Dr. Davis said he’d have to cut a portion of my toenail away and the nailbed would be exposed until it healed. “Um.... I have a wedding to be in on the 30th and I have to wear open toe heels,” I said. He said he could cut a little from the corner of my toe to relieve the pressure and the pain. You wouldn’t be able to tell he’d done anything, he assured me. I’d still be able to get a pedicure and wear heels but I’d have to come back to get the rest taken care of after the wedding. “Ok, that sounds great. When I come back, will I have to pay the $150 again?”
“Oh, no. I’ll make a note for the front desk that it’s free of charge,” he said. I beamed. Thank God for Mary and the homie hookup!
We soon got back on the road to make the six hour trip to Atlanta. It looked like everything would work out and my mind finally started to rest. We ran into a little rain just as we were leaving Memphis but it passed quickly.
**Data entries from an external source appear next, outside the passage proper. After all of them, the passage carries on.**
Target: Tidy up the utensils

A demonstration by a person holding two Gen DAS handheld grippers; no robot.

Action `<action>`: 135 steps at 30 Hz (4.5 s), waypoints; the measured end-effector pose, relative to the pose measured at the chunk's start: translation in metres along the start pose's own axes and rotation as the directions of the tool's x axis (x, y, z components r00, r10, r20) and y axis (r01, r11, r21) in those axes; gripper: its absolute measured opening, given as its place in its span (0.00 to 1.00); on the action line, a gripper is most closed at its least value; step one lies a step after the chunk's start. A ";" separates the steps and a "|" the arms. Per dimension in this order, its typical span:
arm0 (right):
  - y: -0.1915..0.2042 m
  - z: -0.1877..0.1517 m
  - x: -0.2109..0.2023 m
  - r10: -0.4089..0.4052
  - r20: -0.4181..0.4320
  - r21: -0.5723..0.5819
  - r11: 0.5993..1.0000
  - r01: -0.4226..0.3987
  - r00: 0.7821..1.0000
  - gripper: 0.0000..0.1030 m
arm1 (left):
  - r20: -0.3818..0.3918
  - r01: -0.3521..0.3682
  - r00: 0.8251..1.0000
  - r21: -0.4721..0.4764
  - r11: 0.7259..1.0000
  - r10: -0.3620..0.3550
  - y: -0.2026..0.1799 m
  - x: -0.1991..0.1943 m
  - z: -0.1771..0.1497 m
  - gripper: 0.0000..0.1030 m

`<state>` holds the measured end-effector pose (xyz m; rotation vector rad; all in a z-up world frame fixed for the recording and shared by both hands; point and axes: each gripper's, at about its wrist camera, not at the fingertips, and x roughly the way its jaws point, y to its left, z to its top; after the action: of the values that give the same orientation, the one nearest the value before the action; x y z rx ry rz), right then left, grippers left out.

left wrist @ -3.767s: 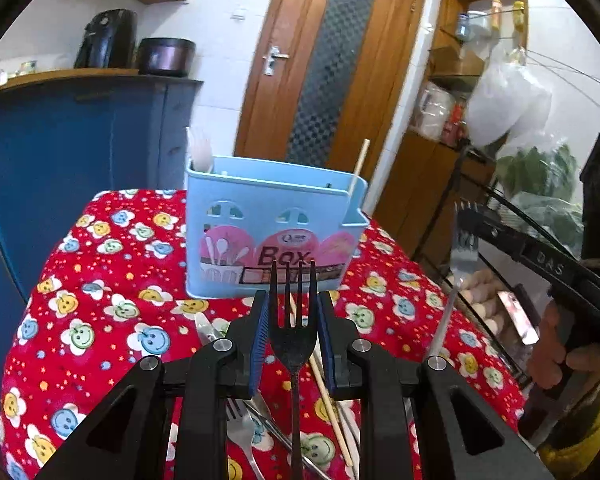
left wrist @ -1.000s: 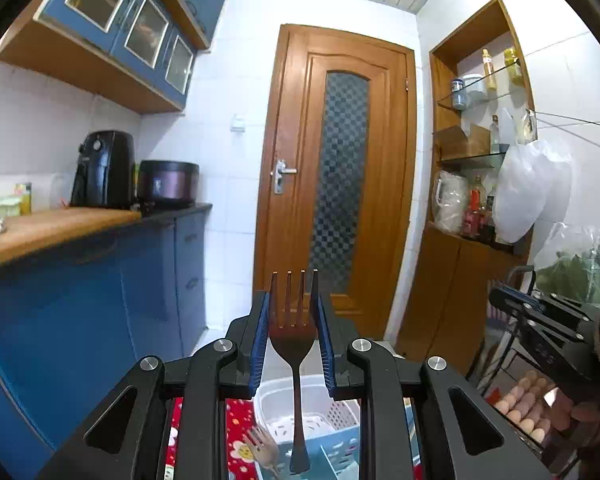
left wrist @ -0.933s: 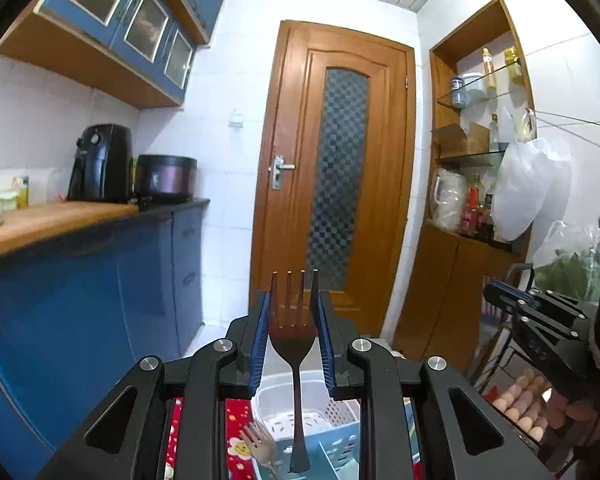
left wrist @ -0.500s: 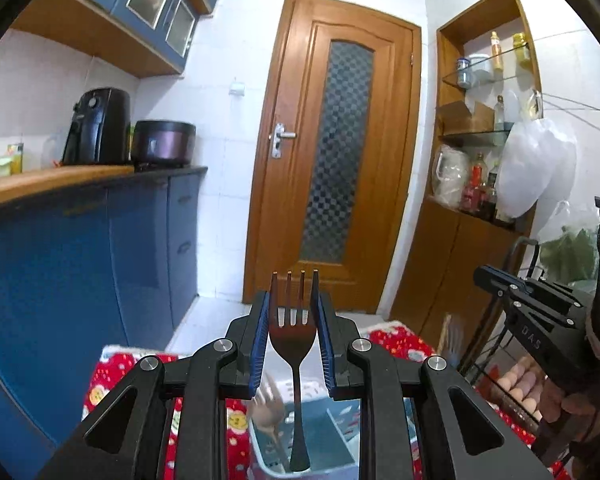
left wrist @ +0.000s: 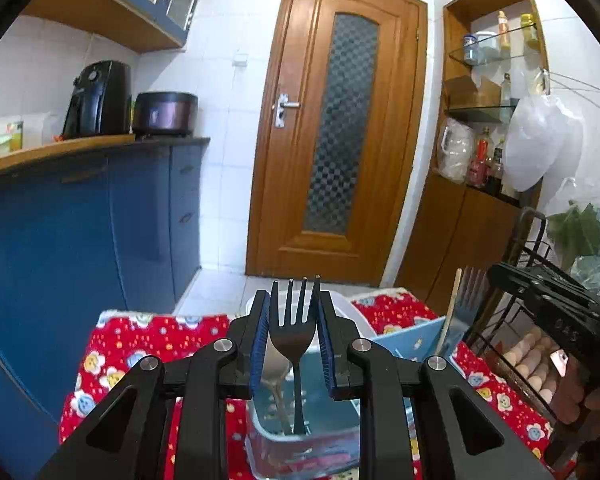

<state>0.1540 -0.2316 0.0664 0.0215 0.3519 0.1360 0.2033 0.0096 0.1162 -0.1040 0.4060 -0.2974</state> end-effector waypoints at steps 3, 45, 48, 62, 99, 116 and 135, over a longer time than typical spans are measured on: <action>0.000 -0.003 -0.005 0.017 -0.011 0.004 1.000 -0.017 1.000 0.04 | -0.018 -0.010 1.000 -0.008 1.000 0.010 -0.001 -0.001 -0.001 0.27; 0.025 -0.113 -0.055 0.183 -0.301 0.121 0.981 -0.152 0.936 0.15 | -0.220 -0.068 0.974 -0.067 0.995 0.051 -0.006 -0.103 -0.073 0.43; 0.024 -0.122 -0.053 0.185 -0.327 0.124 0.981 -0.152 0.927 0.16 | -0.250 -0.081 0.966 -0.073 0.994 0.060 -0.005 -0.100 -0.083 0.43; 0.025 -0.161 -0.044 0.190 -0.467 0.097 0.982 -0.163 0.864 0.21 | -0.403 -0.108 0.914 -0.117 0.987 0.052 0.000 -0.088 -0.136 0.43; 0.037 -0.175 -0.031 0.105 -0.557 -0.047 0.986 -0.157 0.824 0.08 | -0.577 -0.101 0.815 -0.034 0.994 0.063 -0.025 -0.080 -0.183 0.43; 0.012 -0.166 -0.021 0.107 -0.634 -0.029 0.986 -0.161 0.766 0.08 | -0.582 -0.146 0.809 -0.067 0.987 0.080 -0.005 -0.063 -0.176 0.44; 0.008 -0.154 0.010 0.176 -0.719 0.015 0.971 -0.239 0.673 0.10 | -0.615 -0.093 0.789 -0.116 0.989 0.002 -0.008 -0.044 -0.170 0.13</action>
<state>0.1089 -0.2222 -0.0817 -0.0769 1.1430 0.3923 0.0943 0.0089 -0.0212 -0.1337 1.0845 -0.2465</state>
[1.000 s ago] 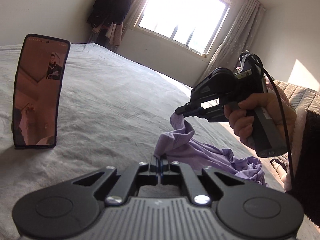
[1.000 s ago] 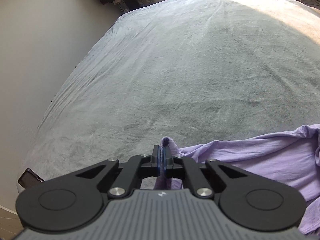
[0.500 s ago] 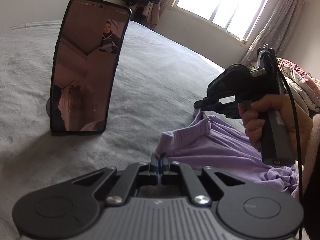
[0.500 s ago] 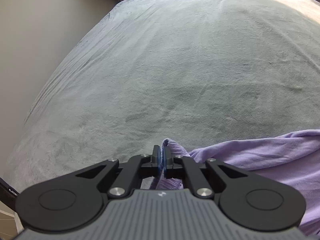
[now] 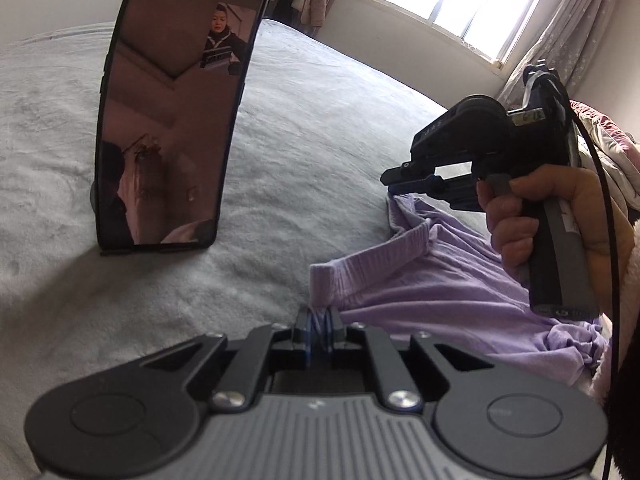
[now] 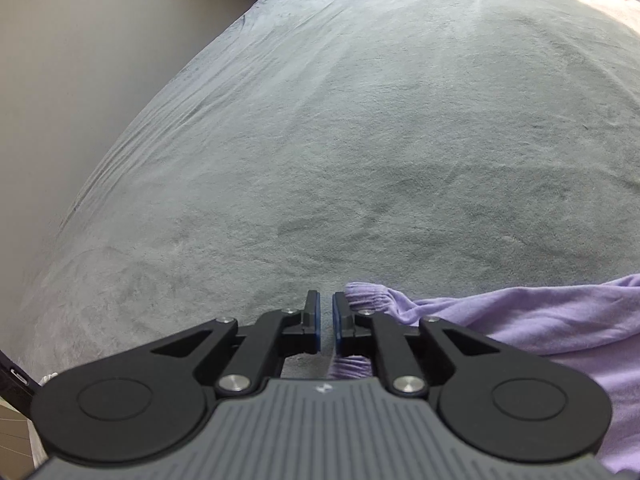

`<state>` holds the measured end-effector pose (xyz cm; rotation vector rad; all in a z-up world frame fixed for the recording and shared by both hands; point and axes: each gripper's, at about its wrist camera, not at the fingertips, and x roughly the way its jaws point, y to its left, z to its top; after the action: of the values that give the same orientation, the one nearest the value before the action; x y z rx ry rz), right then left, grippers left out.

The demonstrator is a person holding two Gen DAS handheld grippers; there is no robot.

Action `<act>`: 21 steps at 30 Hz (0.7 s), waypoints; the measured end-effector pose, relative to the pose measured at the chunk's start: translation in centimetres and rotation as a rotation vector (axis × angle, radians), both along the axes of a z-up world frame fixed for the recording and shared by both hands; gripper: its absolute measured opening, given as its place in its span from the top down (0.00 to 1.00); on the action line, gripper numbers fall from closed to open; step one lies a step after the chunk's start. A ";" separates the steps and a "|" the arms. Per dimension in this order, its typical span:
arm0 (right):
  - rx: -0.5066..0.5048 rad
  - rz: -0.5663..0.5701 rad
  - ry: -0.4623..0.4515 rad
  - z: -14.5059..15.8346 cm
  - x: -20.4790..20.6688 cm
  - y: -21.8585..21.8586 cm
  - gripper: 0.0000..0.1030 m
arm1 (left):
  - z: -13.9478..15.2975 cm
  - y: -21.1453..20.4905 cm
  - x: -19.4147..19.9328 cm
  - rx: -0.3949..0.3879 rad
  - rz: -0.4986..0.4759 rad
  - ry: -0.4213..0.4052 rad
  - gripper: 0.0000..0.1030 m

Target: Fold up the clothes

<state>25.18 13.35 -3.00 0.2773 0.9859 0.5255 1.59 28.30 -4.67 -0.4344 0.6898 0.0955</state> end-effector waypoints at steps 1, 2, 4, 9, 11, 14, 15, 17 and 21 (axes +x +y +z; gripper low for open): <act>0.010 -0.006 0.001 0.4 -0.1 -0.4 0.87 | 0.0 0.1 0.0 0.003 0.004 -0.001 0.91; 0.011 -0.015 -0.002 0.9 -0.1 -0.9 0.87 | 0.1 0.1 0.0 0.008 0.008 -0.001 0.90; -0.006 -0.024 -0.015 1.8 -0.5 -2.2 0.86 | 0.3 0.2 -0.2 0.015 0.021 -0.002 0.85; -0.058 -0.060 -0.059 3.8 -2.1 -7.4 0.60 | 0.8 0.2 -0.4 0.022 0.062 -0.014 0.80; -0.079 -0.081 -0.073 4.3 -3.0 -9.9 0.60 | 1.1 -0.1 -0.5 0.037 0.066 -0.030 0.79; -0.101 -0.120 -0.071 4.5 -4.7 -13.8 0.60 | 1.7 -0.9 -0.9 0.073 0.052 -0.063 0.78; -0.108 -0.134 -0.069 4.6 -5.2 -15.1 0.60 | 1.8 -1.2 -1.0 0.082 0.045 -0.071 0.77; -0.109 -0.162 -0.061 4.5 -6.5 -17.5 0.60 | 2.1 -1.9 -1.1 0.090 0.026 -0.083 0.76; -0.123 -0.222 -0.043 4.2 -8.9 -21.8 0.60 | 2.2 -3.7 -1.0 0.103 -0.031 -0.094 0.74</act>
<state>16.30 -8.46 1.16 0.2601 0.9283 0.2665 0.58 24.62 -2.52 -0.3270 0.5966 0.0801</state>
As we approached Jasper, AL the clouds were eerily dark. The closer we got, we started hearing sirens and fire trucks rushed past. We kept on our way and noticed the highway signs were completely bent. Some bent over backwards, others twisted as if stretching before a workout. Then we started noticing large tree branches in the middle of the highway. Clearly, a serious windstorm had just come through this very highway.
Once we got to Birmingham, we were four miles from the exit to highway 20 heading toward Atlanta when the traffic made a complete stop. Nothing moved and the lights were out in the city.
We sat there for about 20 minutes when my dad told me to ask the person in the truck next to us what was going on. “A tornado just hit about four blocks ahead,” she said.
All I could think about was my toe and how if it hadn’t been such a pain, my dad and I probably would have met that tornado head on in Birmingham.